→ Exercise goal:
Among the records, how many lines carry the string "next"? Give that number with nothing added.

Extracted records
- - -

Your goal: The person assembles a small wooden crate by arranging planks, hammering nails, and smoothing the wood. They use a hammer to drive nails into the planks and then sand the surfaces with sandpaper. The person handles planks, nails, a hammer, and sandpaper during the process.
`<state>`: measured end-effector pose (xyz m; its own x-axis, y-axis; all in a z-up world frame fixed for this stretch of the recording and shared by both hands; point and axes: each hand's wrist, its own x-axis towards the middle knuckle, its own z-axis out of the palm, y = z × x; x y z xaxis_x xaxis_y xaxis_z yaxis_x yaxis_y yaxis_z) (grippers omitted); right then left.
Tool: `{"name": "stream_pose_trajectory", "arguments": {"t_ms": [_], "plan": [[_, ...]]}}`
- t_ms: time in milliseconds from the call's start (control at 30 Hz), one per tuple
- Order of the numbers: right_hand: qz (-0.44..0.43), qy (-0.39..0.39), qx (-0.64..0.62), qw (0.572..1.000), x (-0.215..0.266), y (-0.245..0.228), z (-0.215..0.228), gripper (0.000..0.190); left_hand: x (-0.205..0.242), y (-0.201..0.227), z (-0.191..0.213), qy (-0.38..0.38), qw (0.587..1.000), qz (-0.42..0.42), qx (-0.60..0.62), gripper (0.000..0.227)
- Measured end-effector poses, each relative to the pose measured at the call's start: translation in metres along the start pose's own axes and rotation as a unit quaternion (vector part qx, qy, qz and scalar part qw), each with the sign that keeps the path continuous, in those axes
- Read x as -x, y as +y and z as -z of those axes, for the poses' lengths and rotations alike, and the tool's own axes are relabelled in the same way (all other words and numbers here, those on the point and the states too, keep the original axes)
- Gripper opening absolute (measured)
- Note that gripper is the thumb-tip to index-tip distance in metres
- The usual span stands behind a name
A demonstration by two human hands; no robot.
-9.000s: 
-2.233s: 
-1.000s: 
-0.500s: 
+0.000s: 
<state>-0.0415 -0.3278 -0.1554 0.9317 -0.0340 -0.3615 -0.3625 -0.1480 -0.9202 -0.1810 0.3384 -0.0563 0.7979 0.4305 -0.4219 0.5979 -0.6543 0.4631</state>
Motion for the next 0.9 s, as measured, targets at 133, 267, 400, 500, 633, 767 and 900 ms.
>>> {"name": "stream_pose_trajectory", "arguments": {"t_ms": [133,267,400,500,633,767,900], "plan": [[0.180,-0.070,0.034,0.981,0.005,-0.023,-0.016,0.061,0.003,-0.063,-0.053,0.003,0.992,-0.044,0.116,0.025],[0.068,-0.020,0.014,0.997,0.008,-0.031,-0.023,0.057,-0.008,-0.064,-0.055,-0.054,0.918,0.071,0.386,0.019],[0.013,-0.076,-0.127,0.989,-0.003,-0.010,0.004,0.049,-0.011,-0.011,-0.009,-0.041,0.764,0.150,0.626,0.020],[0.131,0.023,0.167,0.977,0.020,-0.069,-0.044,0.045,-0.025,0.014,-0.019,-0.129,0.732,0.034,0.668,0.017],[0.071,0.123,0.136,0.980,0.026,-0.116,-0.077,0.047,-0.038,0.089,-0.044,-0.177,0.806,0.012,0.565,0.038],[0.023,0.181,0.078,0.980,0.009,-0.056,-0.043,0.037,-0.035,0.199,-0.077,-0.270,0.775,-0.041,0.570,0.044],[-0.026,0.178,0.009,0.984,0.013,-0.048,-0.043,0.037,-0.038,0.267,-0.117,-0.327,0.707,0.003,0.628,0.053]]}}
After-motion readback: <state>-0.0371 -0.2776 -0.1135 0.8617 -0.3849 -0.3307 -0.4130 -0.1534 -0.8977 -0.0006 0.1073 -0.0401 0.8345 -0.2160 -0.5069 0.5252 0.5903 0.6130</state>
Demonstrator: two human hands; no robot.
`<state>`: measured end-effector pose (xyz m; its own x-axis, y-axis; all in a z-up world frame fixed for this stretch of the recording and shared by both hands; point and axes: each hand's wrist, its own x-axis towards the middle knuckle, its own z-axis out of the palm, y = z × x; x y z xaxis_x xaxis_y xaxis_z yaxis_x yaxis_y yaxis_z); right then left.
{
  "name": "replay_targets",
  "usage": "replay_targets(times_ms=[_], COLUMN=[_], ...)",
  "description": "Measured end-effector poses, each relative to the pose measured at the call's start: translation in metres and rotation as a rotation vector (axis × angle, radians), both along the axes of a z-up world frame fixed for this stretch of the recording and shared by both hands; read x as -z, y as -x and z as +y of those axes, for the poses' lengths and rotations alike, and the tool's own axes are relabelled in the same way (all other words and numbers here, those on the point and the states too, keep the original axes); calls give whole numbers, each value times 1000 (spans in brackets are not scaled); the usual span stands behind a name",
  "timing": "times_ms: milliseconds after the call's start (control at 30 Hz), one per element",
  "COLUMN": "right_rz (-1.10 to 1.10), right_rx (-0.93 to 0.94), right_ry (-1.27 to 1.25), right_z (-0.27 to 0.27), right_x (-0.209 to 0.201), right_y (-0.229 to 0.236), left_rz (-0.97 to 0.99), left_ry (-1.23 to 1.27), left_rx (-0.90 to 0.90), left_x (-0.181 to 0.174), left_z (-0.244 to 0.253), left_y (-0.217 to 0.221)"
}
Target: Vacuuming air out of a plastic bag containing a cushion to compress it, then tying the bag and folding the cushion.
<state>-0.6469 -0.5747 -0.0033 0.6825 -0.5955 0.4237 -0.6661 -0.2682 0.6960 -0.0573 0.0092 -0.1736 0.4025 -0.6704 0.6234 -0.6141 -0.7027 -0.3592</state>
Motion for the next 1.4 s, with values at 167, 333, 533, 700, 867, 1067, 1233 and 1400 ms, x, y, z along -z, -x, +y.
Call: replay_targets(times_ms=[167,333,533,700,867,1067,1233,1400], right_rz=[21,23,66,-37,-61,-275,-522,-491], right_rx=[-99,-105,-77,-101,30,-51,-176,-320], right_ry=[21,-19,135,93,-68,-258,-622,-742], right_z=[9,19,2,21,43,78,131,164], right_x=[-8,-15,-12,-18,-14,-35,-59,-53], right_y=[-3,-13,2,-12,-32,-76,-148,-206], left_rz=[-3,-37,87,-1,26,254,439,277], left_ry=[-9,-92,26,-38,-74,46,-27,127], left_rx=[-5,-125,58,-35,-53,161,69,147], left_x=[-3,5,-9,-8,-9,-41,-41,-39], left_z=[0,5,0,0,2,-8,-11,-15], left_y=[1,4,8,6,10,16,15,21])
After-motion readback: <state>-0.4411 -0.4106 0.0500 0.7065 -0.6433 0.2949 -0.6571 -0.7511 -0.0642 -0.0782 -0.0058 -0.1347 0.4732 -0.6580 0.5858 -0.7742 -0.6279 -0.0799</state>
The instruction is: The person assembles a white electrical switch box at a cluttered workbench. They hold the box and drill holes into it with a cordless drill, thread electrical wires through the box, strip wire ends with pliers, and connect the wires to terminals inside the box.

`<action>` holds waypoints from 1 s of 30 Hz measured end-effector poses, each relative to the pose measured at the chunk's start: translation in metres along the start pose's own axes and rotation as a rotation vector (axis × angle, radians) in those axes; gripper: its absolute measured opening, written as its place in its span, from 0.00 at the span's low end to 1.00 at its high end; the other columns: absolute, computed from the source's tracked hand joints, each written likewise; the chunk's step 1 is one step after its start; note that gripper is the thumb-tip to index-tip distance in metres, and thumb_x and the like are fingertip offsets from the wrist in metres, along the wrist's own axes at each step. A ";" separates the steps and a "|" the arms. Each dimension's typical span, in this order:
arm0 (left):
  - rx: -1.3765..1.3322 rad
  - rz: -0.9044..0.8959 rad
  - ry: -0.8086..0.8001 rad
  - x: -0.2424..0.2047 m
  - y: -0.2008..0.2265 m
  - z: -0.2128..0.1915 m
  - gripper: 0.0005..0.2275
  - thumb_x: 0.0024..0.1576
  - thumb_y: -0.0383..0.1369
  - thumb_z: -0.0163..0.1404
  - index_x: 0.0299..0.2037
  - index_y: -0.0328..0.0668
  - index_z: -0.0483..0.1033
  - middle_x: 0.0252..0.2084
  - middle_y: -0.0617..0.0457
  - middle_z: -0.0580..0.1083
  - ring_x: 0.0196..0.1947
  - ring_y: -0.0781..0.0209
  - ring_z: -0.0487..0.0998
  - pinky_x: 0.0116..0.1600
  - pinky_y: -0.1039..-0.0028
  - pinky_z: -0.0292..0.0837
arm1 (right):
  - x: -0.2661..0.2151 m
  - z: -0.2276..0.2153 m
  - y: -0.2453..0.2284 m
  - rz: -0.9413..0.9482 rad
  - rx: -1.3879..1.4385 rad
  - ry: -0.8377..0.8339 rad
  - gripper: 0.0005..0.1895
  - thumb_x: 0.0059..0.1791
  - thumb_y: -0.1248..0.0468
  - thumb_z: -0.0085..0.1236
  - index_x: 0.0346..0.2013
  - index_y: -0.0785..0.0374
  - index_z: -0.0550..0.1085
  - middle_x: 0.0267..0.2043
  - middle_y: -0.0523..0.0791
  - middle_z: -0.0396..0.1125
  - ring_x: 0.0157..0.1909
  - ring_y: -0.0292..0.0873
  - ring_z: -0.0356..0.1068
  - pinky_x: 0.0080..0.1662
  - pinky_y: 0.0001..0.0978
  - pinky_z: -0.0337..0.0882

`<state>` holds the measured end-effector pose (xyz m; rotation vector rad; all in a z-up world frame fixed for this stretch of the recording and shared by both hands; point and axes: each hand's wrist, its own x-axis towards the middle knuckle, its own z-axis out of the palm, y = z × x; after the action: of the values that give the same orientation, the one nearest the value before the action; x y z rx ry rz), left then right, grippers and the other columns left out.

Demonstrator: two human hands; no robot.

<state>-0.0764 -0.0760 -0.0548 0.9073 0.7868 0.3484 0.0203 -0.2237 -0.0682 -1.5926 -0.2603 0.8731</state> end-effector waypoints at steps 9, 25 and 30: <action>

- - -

→ Your response:
2